Este escenario de sometimiento social y alerta sanitaria puso en bandeja a la clase dirigente la ampliación de poderes, golosina que Sánchez ejecutó de inmediato con sendos estados de alarma ilegales. Sin embargo, testada la dificultad de acertar con las medidas sanitarias, el presidente se sacó de la chistera la “cogobernanza” para pasarle el muerto a los presidentes autonómicos. Así, mientras Moreno Bonilla y Ximo Puig impusieron el pasaporte covid en Andalucía y Valencia respectivamente, Mañueco declaró el toque de queda en Castilla y León, así como el cierre de la frontera autonómica, lo que supuso un varapalo enorme para el sector de la hostelería que en provincias como Segovia o Ávila viven, en gran parte, del turismo de fin de semana procedente de Madrid.
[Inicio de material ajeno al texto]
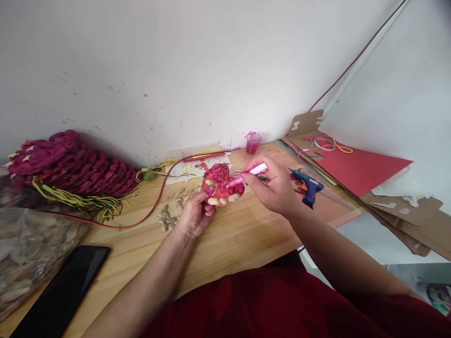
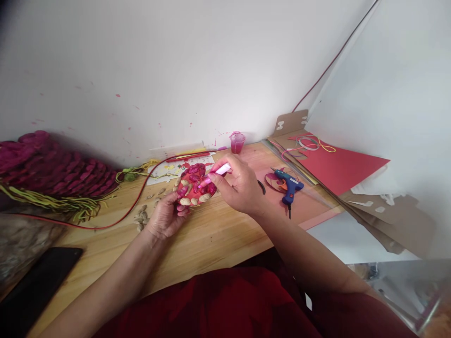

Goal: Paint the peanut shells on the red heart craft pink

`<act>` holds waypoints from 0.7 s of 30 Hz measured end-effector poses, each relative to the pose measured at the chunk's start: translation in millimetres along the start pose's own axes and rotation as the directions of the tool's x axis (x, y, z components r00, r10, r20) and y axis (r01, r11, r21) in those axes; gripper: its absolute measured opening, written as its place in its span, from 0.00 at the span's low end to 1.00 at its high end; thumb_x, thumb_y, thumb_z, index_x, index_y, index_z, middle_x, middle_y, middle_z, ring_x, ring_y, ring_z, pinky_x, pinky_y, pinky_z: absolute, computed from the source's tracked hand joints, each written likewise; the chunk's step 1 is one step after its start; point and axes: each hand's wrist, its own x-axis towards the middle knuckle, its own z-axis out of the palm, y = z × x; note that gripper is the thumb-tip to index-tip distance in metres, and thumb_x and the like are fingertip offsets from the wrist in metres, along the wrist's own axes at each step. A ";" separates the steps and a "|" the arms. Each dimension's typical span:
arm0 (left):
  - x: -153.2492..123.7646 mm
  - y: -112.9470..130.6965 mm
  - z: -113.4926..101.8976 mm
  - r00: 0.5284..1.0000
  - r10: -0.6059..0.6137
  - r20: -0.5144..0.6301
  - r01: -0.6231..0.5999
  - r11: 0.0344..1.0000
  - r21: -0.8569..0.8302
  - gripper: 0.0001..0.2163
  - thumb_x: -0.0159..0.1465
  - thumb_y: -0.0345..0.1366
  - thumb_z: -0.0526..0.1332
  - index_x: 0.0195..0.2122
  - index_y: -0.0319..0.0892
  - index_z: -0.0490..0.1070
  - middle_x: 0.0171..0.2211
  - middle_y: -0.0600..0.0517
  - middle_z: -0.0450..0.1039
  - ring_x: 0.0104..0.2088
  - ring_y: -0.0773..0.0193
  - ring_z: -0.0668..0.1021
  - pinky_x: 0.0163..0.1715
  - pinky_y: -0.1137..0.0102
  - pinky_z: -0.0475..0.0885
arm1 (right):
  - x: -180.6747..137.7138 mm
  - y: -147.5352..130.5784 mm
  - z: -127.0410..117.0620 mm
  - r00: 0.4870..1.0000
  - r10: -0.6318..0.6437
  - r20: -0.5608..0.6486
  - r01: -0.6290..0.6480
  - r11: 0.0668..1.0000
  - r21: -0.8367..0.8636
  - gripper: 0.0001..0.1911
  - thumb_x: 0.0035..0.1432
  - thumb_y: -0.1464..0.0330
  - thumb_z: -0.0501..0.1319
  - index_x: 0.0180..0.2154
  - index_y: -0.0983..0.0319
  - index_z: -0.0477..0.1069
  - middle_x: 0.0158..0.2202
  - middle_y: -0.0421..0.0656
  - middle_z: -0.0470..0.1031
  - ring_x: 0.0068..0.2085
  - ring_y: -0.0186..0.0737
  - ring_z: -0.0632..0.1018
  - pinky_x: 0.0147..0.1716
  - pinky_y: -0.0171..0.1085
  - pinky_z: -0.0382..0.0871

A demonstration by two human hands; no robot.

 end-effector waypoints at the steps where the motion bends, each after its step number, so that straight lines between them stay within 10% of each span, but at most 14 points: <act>1: -0.2 0.2 0.1 1.000 -0.008 -0.001 0.008 1.000 -0.001 0.12 0.41 0.30 0.70 0.19 0.40 0.65 0.13 0.61 0.60 0.13 0.78 0.58 0.10 0.81 0.52 | 0.0 -0.6 -0.1 1.000 -0.001 0.020 0.001 1.000 -0.002 0.03 0.65 0.68 0.64 0.38 0.58 0.71 0.35 0.41 0.77 0.38 0.41 0.77 0.40 0.42 0.69; 21: 4.3 -1.8 -4.4 1.000 -0.014 0.018 0.014 0.999 0.044 0.14 0.49 0.31 0.71 0.22 0.40 0.63 0.14 0.61 0.59 0.13 0.78 0.58 0.12 0.81 0.48 | 9.4 1.3 -6.3 0.994 -0.035 0.101 0.042 0.997 -0.068 0.04 0.65 0.68 0.64 0.36 0.57 0.69 0.34 0.41 0.75 0.38 0.41 0.75 0.40 0.41 0.68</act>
Poco importa que la mayoría de estas medidas -cierres de fronteras autonómicas, el uso de las mascarilla en exteriores, el pasaporte covid o la vacunación en niños y adolescentes- no tenga base científica alguna. Antes, los españoles ya tragamos con un encierro domiciliario, dos estados de alarma y el cierre del Congreso, fechorías, todas ellas, reconocidas por el Tribunal Constitucional. En otras circunstancias un Gobierno que se extralimita de forma tan grosera habría caído, pero tampoco vamos a pedir heroicidades a quien no se atreve a deshacerse de la mascarilla ni siquiera cuando el político da permiso.
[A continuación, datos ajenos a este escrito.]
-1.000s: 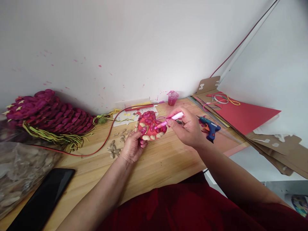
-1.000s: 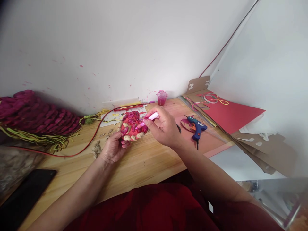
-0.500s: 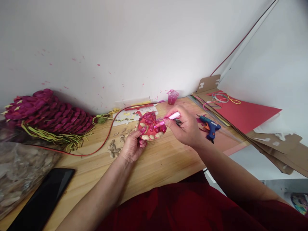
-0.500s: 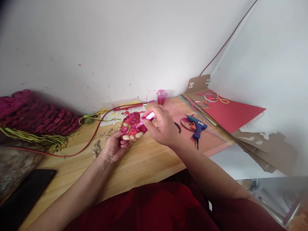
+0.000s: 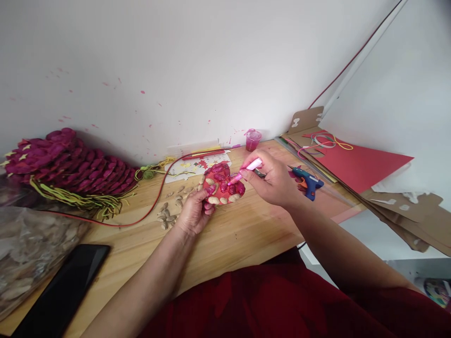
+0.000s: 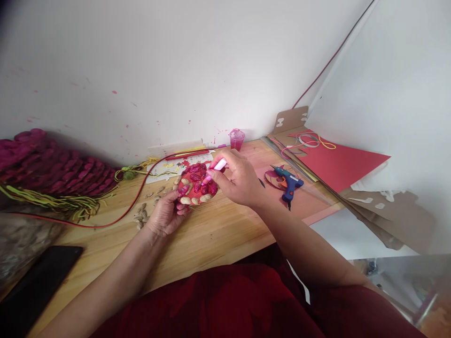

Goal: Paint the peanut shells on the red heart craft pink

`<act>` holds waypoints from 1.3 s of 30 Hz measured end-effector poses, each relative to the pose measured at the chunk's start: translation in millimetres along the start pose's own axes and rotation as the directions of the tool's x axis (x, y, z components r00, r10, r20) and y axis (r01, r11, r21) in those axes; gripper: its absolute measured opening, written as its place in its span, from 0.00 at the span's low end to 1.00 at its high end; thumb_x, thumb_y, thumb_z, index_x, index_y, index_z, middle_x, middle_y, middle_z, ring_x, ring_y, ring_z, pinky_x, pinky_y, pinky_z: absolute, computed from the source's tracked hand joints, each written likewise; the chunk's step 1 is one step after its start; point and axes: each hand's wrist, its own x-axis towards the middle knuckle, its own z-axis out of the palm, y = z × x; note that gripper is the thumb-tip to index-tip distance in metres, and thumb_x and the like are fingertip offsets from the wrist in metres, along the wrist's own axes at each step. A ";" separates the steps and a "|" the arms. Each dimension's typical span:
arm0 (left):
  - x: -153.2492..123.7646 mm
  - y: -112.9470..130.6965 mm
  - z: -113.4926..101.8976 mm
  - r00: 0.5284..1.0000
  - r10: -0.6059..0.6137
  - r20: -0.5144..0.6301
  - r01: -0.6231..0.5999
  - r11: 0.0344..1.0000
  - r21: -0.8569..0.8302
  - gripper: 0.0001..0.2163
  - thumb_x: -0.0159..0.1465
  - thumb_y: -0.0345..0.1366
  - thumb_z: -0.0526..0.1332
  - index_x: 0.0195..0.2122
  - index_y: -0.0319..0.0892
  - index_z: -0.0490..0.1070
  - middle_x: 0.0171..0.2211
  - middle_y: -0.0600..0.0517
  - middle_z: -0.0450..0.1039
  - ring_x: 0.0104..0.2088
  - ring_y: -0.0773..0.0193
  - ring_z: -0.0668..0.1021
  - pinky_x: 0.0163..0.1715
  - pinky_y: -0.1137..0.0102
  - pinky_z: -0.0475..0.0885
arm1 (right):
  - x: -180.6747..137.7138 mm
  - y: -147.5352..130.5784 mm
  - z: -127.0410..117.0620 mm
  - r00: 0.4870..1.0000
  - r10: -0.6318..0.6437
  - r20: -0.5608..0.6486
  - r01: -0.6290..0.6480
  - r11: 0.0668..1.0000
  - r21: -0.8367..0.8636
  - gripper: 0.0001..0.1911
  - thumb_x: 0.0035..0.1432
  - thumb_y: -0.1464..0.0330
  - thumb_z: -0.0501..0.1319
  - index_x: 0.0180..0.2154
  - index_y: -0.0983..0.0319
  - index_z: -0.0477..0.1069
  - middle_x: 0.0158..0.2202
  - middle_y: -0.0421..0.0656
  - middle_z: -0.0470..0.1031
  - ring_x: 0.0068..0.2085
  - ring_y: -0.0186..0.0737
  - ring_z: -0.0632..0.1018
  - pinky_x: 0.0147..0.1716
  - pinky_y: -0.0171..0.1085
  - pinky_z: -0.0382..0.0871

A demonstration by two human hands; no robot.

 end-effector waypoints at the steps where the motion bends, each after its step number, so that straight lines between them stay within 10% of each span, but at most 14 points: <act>1: 0.1 0.2 0.0 1.000 -0.005 0.000 0.005 1.000 -0.001 0.14 0.49 0.30 0.71 0.22 0.40 0.63 0.14 0.61 0.59 0.13 0.78 0.58 0.12 0.81 0.48 | 0.4 0.6 -0.9 1.000 0.011 -0.002 -0.011 1.000 0.011 0.04 0.65 0.68 0.64 0.36 0.57 0.69 0.34 0.40 0.75 0.37 0.40 0.75 0.39 0.41 0.68; 39: -0.1 2.5 -1.8 0.991 -0.121 0.051 0.123 0.992 -0.030 0.10 0.48 0.27 0.66 0.25 0.41 0.63 0.15 0.61 0.59 0.13 0.79 0.56 0.12 0.83 0.48 | 3.4 8.0 -6.3 0.999 -0.004 0.047 0.000 0.995 0.098 0.04 0.64 0.67 0.64 0.37 0.58 0.70 0.34 0.40 0.75 0.36 0.39 0.75 0.38 0.41 0.69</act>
Si nos descuidamos tampoco recordaremos que hubo coacción para vacunarse desde todos los ámbitos. Un ejemplo lo protagonizó el pasado 12 de agosto Fernando Jáuregui, en COPE: “Hay que tratar a los no vacunados como apestados […] La vacuna se puede hacer obligatoria por la vía de los hechos. Al negacionista, al que se niega a vacunarse, hay que tratarle como un apestado. Un señor que no puede dar clase, evidentemente, que no puede servir comidas… […] Un señor que no puede tener una relación social normal con sus compañeros de oficina, que no puede visitar un centro médico o una residencia de mayores…”.
Cualquiera diría que el presidente de Canadá, Justin Trudeau, se inspiró en Jáuregui para imponer las medidas más tiránicas de occidente. Trudeau es ahora mismo la punta de lanza del globalismo por aplastar a los camioneros que protestan en Otawa contra la vacunación obligatoria, algo que les podría incluso costar la congelación de sus cuentas bancarias.
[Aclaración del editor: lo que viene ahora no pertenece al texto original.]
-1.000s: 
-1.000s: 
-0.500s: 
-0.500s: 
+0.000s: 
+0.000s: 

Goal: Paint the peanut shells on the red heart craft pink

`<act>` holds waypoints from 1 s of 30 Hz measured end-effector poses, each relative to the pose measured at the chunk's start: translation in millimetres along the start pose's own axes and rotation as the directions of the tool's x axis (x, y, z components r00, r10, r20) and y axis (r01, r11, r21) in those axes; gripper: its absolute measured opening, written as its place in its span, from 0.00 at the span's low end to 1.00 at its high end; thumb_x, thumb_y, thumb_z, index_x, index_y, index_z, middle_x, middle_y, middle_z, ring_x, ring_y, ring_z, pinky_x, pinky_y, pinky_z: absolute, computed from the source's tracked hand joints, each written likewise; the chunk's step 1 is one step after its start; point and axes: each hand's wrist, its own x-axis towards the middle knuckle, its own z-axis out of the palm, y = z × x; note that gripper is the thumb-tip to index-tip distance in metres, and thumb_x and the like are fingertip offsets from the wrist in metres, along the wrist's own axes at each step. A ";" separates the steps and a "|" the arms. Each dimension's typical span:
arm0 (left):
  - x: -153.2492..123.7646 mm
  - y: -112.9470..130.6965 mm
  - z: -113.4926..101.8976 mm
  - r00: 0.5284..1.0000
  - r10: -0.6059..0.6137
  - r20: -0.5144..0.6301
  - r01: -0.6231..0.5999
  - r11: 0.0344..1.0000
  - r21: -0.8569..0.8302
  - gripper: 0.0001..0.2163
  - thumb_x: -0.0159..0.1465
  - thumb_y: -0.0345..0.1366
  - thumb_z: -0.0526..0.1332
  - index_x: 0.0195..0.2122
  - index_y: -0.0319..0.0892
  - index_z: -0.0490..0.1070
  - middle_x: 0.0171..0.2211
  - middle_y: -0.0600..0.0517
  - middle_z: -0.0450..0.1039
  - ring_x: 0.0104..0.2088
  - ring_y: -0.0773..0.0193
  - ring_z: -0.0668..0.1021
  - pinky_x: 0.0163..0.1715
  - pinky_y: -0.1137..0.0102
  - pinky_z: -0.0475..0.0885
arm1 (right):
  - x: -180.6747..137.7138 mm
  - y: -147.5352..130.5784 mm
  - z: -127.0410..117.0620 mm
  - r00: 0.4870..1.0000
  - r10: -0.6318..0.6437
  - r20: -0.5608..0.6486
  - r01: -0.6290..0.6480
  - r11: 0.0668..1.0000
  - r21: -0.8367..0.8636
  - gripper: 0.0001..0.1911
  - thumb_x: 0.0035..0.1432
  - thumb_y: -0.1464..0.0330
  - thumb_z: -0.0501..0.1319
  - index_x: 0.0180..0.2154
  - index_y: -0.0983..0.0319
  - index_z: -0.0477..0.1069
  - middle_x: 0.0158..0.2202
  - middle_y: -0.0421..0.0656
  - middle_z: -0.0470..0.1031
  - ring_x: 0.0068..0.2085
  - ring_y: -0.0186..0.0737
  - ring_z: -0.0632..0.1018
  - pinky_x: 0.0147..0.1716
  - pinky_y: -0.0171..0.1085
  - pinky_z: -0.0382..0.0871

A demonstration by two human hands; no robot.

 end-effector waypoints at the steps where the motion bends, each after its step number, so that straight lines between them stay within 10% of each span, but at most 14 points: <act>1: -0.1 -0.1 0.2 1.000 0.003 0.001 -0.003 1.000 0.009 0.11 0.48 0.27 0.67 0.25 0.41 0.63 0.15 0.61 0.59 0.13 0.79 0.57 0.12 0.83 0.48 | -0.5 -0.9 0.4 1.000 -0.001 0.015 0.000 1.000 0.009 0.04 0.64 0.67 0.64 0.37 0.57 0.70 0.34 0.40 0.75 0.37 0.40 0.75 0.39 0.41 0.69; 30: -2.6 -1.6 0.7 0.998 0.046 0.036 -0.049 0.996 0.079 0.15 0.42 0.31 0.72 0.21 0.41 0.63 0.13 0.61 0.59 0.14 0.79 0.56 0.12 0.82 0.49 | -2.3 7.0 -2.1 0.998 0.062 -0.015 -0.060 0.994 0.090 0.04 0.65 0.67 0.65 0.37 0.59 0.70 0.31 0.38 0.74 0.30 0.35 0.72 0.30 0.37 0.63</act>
El control social que se ha producido en todos los países occidentales a propósito del coronavirus tuvo un antecedente en Madrid apenas conocido. En diciembre de 2017 la alcaldesa Carmena impuso en el centro de la capital calles peatonales de un único sentido durante la Navidad, algo que nadie demandó. La explicación oficial era que se hacía para descongestionar la circulación peatonal y evitar aglomeraciones. Entonces, como ahora, nadie protestó.